A schematic drawing showing the effects of hypercapnia on ATP release and the ramification of ATP throughout the ventral medulla (adapted from (Iadecola and Nedergaard, 2007) with permission). One of the critical cellular events associated with glial ATP release is an increase in intracellular calcium that precedes vesicular fusion and release. Preliminary studies from one of our labs using the calcium indicator, calcium crimson, in GFP-expressing astrocytes suggest that intracellular calcium is increased in glia limitans in the RTN during exposure to CO₂ (Erlichman, J.S.; unpublished findings). The mechanisms of ATP release appear to be varied. Recent work suggests that vesicular ATP release is via exocytotic release by lysosomes; however release may also be mediated by connexins, pannexins, or other transport mechanisms in Ca²⁺ independent manner (Cotrina et al., 1998; Iglesias et al., 2009; Zhang et al., 2007). Ectonucleotidases in the extracellular space generates adenosine that binds to the A_2A subtype of P1 receptors, thereby augmenting dilation of pial/penetrating arteries (Langer et al., 2008; Stefan et al., 2006; Xu and Pelligrino, 2007). Purinergic activation results in the generation of vasoactive arachadonic acid metabolites (AA) (Haydon and Carmignoto, 2006; Takano et al., 2006; Zonta et al., 2003a). As the ATP/calcium cascade traverses down the vascular tree to smaller vessels, the mechanisms responsible for the dilation may rely more heavily on AA generation as opposed to the actions of adenosine.

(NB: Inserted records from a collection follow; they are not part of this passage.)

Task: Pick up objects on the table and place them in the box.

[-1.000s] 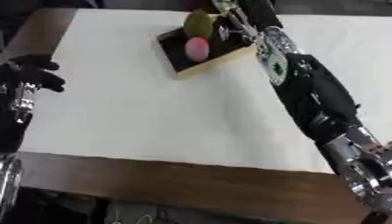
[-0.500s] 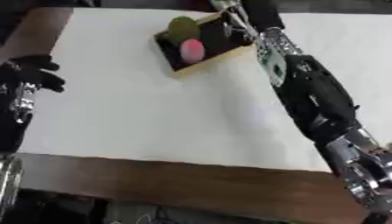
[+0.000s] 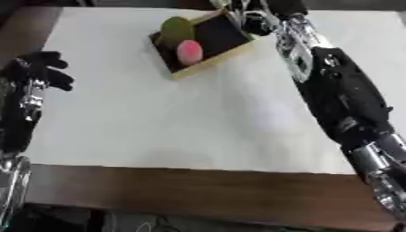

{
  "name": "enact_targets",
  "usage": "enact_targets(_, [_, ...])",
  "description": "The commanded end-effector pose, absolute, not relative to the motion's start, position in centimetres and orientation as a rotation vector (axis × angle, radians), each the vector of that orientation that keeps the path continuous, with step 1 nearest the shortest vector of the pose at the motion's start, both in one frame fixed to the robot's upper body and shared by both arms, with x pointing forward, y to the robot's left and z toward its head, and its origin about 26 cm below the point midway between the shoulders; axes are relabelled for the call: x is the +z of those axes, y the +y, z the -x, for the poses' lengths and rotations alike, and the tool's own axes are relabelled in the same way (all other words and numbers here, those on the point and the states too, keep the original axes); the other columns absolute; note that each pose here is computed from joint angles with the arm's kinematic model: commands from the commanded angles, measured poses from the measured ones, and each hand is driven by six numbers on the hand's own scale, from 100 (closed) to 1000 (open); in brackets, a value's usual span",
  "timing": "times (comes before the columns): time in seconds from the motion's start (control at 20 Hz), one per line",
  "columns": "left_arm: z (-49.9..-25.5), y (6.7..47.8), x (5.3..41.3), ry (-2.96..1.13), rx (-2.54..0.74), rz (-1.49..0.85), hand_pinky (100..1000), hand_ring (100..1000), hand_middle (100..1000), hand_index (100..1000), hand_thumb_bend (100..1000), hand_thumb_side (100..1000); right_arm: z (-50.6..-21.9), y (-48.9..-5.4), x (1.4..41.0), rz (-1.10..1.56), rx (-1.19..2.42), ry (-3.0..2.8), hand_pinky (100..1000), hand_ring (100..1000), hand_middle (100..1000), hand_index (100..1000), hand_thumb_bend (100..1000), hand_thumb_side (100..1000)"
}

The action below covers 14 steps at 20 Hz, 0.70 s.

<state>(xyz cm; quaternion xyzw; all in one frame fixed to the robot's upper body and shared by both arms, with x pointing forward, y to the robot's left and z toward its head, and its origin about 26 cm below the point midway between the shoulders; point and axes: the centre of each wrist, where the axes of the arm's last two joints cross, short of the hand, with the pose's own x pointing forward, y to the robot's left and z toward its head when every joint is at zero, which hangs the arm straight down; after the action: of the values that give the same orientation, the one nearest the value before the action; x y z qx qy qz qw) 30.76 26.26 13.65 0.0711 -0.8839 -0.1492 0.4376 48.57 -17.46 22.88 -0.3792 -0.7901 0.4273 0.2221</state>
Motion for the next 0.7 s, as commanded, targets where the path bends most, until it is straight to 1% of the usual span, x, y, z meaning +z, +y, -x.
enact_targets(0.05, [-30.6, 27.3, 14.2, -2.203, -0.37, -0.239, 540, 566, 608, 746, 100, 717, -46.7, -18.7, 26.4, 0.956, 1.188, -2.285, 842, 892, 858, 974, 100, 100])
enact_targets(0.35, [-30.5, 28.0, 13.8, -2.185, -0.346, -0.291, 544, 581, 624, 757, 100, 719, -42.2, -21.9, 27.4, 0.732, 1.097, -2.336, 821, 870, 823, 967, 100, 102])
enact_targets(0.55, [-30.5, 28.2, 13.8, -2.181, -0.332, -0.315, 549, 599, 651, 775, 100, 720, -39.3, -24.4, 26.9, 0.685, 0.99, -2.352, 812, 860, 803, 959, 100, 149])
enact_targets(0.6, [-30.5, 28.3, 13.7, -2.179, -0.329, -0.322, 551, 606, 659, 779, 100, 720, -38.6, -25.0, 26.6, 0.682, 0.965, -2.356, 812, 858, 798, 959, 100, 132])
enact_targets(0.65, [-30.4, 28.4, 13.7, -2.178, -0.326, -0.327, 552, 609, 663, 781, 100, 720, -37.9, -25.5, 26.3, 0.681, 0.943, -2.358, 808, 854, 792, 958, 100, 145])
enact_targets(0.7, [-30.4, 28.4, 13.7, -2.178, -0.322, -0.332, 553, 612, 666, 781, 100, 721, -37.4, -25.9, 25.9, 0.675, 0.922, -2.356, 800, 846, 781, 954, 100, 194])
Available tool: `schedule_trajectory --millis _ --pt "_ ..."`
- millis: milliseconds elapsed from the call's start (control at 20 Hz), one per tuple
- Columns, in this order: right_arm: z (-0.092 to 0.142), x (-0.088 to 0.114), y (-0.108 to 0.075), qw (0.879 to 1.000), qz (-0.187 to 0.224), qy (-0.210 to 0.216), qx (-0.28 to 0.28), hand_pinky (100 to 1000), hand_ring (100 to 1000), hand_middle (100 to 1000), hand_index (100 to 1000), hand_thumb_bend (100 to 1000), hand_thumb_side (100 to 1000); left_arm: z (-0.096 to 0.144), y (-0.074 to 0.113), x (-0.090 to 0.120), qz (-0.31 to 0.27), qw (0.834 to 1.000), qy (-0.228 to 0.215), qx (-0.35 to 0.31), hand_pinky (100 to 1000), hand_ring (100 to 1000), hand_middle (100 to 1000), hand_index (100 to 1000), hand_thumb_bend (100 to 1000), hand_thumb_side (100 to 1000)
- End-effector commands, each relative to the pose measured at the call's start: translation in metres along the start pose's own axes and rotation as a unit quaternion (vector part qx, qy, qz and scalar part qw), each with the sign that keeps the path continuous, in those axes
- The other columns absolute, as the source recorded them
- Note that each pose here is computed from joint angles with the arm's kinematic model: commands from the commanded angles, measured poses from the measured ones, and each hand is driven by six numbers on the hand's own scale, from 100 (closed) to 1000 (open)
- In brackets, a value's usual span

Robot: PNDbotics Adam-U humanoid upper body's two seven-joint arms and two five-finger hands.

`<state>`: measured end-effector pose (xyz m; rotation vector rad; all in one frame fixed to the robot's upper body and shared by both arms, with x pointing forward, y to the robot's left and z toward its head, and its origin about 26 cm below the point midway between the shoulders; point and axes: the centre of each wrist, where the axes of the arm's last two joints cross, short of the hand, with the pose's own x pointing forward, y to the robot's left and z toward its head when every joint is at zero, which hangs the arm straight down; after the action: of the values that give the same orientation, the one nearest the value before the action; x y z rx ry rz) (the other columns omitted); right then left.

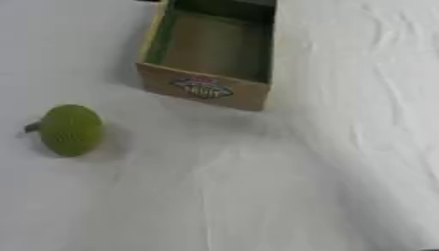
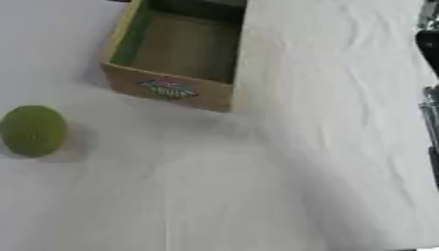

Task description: Pick up objects on the table and place them in the box.

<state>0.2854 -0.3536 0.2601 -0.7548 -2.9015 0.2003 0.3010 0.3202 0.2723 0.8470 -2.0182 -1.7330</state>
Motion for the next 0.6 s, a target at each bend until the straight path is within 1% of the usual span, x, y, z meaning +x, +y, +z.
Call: schedule_trajectory --millis 50,150,350,400,500,550,600 --pt "-0.007 0.004 -0.002 1.000 -0.002 -0.014 0.003 781 706 509 749 100 437 -0.005 0.006 -0.002 0.007 1.000 -0.008 -0.004 1000 926 856 955 100 758" --pt "-0.007 0.004 -0.002 1.000 -0.003 -0.012 0.002 782 708 508 749 100 448 -0.009 0.005 -0.004 0.017 1.000 -0.011 -0.003 1000 930 863 957 100 772" --pt "-0.006 0.004 -0.002 1.000 -0.004 -0.010 0.001 782 708 508 749 100 449 -0.014 0.005 -0.005 0.027 0.999 -0.017 -0.008 1000 931 864 959 100 773" --pt "-0.006 0.004 -0.001 1.000 -0.005 -0.009 0.001 782 708 507 749 100 453 -0.015 0.005 -0.005 0.029 0.999 -0.019 -0.009 1000 929 862 966 100 759" --pt "-0.006 0.004 0.000 1.000 -0.008 -0.008 0.001 783 709 507 749 100 455 -0.025 0.003 -0.003 0.041 0.999 -0.030 -0.009 1000 930 862 964 100 758" --pt "-0.005 0.004 0.000 1.000 -0.008 -0.008 0.002 784 710 507 750 100 444 -0.030 0.002 -0.002 0.045 0.998 -0.034 -0.010 1000 933 864 963 100 782" --pt "-0.005 0.004 0.000 1.000 -0.009 -0.007 0.001 784 710 506 750 100 462 -0.035 0.001 -0.002 0.048 0.998 -0.040 -0.014 1000 936 867 964 100 766"
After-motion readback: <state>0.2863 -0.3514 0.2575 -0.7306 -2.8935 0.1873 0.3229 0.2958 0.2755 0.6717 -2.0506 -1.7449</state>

As glial ATP migrates deeper into the neuropil, P2Y receptors on some chemosensory cells (CS) may be activated by ATP release (Mulkey et al., 2006). These cells appear to receive projections from unidentified cells that release GABA/glycine in response P2X2 receptor activation (I). ATP released in cardiovascular control centers in the ventral medulla also seems to augment the activity of these centers via P2X and P2Y receptors during hypoxia and hypercapnia.